* **What you have to do**
Write out the lines of the material below exactly, beginning at the line with "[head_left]" and stopping after the line with "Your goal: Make", and leave out the pictures.

** Given data follows **

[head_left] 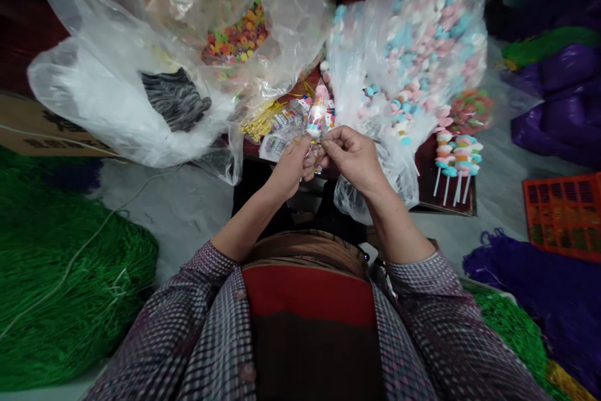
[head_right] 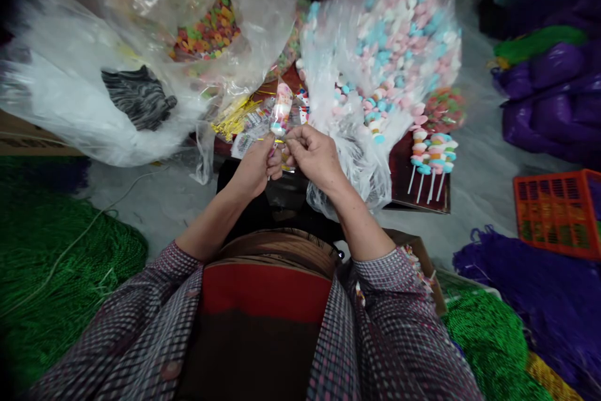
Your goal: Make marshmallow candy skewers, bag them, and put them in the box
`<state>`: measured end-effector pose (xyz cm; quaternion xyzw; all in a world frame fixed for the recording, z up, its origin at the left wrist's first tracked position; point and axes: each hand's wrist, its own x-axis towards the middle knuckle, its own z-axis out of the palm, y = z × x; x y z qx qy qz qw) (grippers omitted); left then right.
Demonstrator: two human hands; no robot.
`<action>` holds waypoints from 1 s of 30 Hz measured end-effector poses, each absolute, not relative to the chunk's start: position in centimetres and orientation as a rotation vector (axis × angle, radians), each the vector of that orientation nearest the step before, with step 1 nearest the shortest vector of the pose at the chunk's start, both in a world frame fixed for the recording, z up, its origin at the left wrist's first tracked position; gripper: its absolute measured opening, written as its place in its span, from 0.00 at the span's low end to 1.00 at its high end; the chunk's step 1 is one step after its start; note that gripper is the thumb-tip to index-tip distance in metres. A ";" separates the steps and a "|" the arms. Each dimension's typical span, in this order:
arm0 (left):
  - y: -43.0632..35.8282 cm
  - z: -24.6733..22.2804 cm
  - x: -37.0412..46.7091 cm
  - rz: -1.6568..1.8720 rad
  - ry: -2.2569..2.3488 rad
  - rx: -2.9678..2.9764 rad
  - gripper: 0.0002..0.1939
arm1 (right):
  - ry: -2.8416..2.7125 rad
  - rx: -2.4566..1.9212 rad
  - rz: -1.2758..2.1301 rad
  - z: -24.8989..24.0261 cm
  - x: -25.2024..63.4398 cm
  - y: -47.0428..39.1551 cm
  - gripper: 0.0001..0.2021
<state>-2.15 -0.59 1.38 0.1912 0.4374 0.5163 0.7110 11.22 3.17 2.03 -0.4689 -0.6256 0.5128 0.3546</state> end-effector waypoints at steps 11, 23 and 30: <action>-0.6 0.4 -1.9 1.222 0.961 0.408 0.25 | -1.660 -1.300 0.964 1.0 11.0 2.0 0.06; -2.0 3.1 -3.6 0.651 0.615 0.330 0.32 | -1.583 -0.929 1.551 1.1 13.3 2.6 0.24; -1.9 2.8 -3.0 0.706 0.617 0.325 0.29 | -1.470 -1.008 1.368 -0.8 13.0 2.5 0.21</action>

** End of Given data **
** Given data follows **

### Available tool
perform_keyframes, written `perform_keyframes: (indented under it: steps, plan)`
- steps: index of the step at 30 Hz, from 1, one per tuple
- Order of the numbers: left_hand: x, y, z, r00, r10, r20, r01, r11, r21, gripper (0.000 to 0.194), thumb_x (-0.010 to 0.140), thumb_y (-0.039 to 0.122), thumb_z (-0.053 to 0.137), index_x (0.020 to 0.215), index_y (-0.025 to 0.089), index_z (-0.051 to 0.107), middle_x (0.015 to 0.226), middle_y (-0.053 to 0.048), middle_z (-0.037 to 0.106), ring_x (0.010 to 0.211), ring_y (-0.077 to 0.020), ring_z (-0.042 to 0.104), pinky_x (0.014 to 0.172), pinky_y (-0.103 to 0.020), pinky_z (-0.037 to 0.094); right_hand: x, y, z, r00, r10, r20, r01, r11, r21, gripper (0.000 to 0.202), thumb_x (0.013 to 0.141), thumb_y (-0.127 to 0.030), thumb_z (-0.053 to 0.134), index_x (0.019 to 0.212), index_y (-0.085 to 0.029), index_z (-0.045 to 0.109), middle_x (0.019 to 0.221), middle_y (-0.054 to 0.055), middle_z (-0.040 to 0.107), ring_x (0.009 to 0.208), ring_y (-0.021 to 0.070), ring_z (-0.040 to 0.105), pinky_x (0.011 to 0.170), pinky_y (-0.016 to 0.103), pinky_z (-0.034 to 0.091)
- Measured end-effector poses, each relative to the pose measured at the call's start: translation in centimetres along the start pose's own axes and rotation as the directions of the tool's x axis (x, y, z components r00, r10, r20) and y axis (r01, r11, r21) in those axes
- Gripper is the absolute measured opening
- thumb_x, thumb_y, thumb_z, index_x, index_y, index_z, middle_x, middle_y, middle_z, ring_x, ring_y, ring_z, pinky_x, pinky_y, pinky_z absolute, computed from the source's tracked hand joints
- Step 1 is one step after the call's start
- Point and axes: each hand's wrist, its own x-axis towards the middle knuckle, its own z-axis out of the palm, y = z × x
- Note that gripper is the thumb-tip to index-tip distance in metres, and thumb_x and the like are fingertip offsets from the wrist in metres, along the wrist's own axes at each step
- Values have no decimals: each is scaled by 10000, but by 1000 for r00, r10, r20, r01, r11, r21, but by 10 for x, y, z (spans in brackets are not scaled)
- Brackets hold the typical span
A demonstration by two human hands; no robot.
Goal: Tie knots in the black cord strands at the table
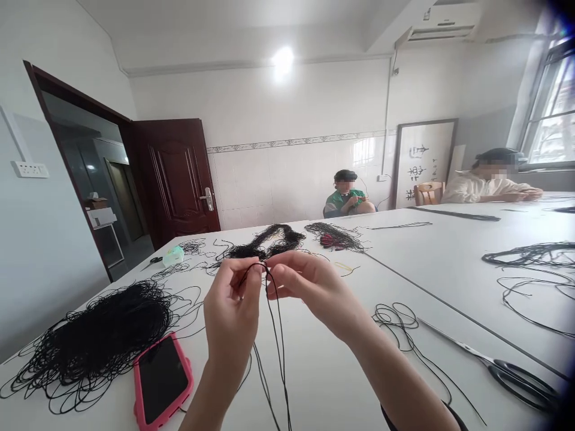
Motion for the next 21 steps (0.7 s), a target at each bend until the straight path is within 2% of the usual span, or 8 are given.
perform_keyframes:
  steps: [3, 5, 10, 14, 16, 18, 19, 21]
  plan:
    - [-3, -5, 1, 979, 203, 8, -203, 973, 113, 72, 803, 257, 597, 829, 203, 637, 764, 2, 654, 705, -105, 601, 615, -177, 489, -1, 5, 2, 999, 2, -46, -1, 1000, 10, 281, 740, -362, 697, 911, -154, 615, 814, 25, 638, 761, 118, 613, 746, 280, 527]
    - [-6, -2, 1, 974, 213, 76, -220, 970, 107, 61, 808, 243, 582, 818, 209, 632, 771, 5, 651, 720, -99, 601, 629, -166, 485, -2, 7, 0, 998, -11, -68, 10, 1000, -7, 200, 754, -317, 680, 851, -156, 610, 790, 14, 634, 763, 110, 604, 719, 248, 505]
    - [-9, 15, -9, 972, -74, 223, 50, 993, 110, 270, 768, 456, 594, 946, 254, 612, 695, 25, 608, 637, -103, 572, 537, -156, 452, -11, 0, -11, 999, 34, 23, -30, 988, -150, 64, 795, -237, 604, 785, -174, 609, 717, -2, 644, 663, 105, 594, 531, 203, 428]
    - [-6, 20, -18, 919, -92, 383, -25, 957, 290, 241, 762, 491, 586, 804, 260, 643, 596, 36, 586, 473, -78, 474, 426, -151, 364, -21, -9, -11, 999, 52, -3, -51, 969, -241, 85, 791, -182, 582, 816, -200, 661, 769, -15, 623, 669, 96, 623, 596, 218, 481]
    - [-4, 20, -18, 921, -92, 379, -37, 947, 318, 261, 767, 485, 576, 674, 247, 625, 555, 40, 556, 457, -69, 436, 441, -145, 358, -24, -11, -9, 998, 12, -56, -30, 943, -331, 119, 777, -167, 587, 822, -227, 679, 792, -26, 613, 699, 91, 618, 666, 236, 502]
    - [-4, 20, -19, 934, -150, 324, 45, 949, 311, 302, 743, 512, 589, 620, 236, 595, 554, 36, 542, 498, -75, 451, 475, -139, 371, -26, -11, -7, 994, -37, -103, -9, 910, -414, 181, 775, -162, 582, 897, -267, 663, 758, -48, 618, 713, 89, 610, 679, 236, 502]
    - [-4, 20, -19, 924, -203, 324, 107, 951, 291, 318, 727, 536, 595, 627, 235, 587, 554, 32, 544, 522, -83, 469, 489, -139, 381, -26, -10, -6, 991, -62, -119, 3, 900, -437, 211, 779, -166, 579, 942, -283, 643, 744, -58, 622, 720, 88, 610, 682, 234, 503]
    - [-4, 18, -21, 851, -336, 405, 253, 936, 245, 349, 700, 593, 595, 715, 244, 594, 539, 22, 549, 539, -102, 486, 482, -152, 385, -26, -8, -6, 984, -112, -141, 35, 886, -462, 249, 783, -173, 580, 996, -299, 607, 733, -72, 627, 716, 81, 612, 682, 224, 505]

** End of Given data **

* **Task response**
[head_left] 
[head_right] 
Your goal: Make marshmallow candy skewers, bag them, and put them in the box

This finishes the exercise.